This statistical color information works well, we can take an image and find the average red green and blue for it. We can store this information in a database and query for images that have a high occurrence of blue for example. But the problem is that most images have a mix of colors, so when you take create the color histogram of the entire image you get an average result that tends to be well the average color and for entire image and that's most likely some grayish color.

average image color
Example image and its mean color to illustrate that the average color of an entire image is not accurate to search with.

A solution to this is to split the image up into sub-images. By looking at the color histogram information and mean/standard deviation of smaller regions of the image we can better search within that image. By looking in smaller areas of the image we are more likely to get average colors for the histogram that better reflect the colors in the image:

Color bin example image

Example image shows that the mean color of the 16 sub-images better relects the colors in the original image.

The more sub-images (or bins) that you use the more accurate your searches can be; however, there is a trade off in processing time it takes to index the images and then later the search query time.

Indexing the Images

The code examples below might be a little unclear, so i've included a basic flow chart that should help in understanding the process of indexing the color information on the images.

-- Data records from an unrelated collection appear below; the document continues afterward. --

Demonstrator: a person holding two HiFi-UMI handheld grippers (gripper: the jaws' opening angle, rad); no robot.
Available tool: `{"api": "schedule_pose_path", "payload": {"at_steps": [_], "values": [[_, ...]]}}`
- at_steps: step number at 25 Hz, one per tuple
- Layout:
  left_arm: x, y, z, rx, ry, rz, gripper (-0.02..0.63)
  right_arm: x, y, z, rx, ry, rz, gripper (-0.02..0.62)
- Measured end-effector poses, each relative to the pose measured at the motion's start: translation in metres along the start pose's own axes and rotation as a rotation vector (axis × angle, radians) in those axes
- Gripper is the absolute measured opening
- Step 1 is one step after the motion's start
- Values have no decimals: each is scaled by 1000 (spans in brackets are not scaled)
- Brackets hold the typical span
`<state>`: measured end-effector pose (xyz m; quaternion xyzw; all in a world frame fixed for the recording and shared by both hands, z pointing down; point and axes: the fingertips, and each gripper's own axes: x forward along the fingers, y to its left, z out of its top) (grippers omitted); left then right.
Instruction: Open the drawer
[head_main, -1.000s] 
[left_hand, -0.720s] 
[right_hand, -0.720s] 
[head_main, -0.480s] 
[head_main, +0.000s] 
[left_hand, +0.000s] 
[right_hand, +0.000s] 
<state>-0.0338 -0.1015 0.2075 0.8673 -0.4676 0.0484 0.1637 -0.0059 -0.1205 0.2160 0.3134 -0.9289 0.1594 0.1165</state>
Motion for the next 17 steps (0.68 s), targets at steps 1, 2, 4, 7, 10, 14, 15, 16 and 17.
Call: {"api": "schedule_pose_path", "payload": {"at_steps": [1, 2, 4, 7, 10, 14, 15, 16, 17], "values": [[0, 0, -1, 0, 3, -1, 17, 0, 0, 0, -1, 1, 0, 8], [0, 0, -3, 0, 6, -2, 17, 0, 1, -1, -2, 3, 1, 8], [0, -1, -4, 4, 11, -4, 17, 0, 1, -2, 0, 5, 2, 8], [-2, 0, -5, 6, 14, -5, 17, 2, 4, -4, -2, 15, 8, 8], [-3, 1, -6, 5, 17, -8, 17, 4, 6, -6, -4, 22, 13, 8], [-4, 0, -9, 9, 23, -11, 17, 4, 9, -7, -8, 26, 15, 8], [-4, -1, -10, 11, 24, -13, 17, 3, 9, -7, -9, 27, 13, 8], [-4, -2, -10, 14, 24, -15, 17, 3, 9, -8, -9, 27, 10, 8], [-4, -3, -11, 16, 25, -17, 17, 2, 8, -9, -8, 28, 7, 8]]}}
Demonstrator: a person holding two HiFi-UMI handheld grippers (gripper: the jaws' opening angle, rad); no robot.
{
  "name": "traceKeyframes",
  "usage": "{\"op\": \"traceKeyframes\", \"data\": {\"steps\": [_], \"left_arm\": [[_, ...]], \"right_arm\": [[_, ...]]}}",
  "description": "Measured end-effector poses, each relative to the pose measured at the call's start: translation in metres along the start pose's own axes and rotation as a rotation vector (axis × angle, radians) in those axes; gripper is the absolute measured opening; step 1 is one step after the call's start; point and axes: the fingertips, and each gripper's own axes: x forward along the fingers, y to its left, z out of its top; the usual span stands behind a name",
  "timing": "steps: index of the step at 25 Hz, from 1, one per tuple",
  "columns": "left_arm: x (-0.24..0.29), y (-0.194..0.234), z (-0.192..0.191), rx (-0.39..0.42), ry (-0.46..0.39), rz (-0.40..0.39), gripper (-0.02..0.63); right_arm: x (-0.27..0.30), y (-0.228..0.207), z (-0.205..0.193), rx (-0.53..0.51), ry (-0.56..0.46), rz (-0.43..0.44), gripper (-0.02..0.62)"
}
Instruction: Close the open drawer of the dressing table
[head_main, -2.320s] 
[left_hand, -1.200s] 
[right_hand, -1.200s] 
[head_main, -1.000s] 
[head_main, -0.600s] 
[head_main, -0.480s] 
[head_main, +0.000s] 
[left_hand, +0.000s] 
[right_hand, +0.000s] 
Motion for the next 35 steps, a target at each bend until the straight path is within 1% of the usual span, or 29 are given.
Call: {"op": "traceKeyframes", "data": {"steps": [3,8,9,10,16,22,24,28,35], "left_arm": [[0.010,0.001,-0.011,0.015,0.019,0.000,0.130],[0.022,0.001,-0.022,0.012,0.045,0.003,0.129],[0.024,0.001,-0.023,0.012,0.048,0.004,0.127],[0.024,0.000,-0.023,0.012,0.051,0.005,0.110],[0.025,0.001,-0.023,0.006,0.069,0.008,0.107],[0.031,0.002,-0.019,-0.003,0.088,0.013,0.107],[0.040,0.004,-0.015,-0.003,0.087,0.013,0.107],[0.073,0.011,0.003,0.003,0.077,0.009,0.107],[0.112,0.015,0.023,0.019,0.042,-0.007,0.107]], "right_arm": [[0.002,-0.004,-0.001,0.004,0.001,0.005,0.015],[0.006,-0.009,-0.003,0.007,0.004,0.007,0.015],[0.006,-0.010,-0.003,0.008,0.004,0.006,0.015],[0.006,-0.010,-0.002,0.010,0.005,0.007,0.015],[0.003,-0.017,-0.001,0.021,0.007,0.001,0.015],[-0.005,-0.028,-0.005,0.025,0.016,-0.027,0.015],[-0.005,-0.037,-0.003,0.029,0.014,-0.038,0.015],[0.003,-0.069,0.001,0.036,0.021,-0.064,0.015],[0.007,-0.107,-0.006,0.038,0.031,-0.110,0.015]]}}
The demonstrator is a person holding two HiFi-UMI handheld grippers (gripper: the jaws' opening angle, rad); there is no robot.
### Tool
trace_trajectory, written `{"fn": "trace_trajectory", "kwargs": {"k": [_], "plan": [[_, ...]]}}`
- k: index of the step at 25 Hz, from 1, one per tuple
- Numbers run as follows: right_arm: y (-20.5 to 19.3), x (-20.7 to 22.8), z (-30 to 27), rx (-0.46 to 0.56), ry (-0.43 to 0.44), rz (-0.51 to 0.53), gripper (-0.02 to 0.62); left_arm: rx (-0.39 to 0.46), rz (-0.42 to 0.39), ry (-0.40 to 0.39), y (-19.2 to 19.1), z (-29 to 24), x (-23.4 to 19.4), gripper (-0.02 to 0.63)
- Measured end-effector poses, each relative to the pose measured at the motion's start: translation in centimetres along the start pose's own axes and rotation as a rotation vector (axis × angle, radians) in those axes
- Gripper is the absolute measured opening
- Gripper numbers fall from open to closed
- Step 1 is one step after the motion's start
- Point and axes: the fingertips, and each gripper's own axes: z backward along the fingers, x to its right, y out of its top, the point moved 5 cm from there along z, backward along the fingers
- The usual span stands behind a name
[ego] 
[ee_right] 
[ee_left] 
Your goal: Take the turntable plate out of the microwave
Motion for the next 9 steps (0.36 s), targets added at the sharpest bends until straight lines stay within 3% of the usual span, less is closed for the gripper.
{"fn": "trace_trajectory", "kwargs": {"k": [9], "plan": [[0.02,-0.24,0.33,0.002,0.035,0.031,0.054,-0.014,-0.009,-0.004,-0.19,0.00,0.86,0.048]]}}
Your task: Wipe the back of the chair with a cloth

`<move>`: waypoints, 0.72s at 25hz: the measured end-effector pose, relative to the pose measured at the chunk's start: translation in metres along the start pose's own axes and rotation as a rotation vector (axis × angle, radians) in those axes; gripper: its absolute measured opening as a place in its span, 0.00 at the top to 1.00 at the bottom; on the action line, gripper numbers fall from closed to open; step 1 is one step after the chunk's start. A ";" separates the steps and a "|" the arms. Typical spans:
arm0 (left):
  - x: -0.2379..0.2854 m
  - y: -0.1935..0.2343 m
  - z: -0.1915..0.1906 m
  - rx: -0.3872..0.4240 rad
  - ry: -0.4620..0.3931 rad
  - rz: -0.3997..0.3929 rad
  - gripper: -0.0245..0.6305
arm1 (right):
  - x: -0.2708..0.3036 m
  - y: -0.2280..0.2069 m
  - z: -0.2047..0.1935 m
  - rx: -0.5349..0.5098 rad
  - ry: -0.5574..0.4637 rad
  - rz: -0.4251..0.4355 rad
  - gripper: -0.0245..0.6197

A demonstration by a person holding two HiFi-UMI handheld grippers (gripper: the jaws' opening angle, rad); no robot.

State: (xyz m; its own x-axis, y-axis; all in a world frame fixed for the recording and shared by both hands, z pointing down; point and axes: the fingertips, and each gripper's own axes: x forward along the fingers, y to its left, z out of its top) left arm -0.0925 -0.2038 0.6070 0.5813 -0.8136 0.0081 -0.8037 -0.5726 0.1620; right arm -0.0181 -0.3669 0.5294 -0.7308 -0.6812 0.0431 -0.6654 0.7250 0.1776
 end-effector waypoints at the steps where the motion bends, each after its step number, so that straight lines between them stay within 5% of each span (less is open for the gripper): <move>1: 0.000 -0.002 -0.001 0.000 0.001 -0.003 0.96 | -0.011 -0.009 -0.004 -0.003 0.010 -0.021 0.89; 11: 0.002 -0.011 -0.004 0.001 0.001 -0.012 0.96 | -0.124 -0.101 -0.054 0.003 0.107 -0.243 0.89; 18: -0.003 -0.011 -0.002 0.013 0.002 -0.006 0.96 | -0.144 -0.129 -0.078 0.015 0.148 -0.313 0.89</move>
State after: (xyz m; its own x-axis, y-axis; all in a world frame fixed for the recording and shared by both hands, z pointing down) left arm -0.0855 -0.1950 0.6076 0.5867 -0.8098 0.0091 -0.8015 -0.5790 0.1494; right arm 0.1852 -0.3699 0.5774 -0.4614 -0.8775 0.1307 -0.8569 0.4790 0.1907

The first step in to getting this color information out of an image is to buffer an image so we can manipulate it:

<cfscript>
 //image to get color information from
 photo = expandPath("photo.jpg");
 //Jpeg Codec
 jpegCodec = createObject("java", "com.sun.image.codec.jpeg.JPEGCodec");
 //file input
 fileInputStream = createObject("java", "java.io.FileInputStream").init(photo);
 //decodes the JPEG
 decoder = jpegCodec.createJPEGDecoder(fileInputStream);
 //get buffered image
 bufferedImage = decoder.decodeAsBufferedImage();
 imageHeight = bufferedImage.getHeight();//buffered image height
 imageWidth = bufferedImage.getWidth();//buffered image width
</cfscript>

Now that we have a buffered image we need to be able to isolate the subimages within the image. The "subImage" method of the bufferedImage can be used. The subImage creates a new buffered image based on a rectangle defined in the arguments:

subImage = bufferedImage.getSubimage(x,y,width,height);

Once we have an isolated region of an image we need to get the color histogram and color statistics of it. This can be done with the CFImageHistogram:

<cfscript>
 //create image histogram object
 imageHistogram = createObject("component","imageHistogram").init();
 //set the buffered subimage into the image histogram object
 imageHistogram.setBufferedImage(subImage);
 //get the color histogram and color statictics struct
 hist = imageHistogram.getColorHistogram();
</cfscript>

We need to store this image color histogram information in a database table so that we can query it. We will need to store a unique ID of the image (either a file name or database ID) and the means and standard deviations. CFImageHistogram will return a struct containing the histogram and color statistics for R-G-B of the image. Here is an example of what that query might look like:

<!--- histogram struct name = "hist" --->
<cfquery datasource="#DSN#">
INSERT INTO colors (
photoid,
redmean,
redsd,
greenmean,
greensd,
bluemean,
bluesd,
bin
)
VALUES (
<cfqueryparam value="#photoid#" cfsqltype="cf_sql_char" />,
<cfqueryparam value="#hist.r.mean#" cfsqltype="cf_sql_double" />,
<cfqueryparam value="#hist.r.standarddeviation#" cfsqltype="cf_sql_double" />,
<cfqueryparam value="#hist.g.mean#" cfsqltype="cf_sql_double" />,
<cfqueryparam value="#hist.g.standarddeviation#" cfsqltype="cf_sql_double" />,
<cfqueryparam value="#hist.b.mean#" cfsqltype="cf_sql_double" />,
<cfqueryparam value="#hist.b.standarddeviation#" cfsqltype="cf_sql_double" />,
<cfqueryparam value="#bin#" cfsqltype="cf_sql_numeric" />
)
</cfquery>

While looping through each of the 16 sub-images we need to store this information based on a unique ID or the filename of this image so we can later query this data.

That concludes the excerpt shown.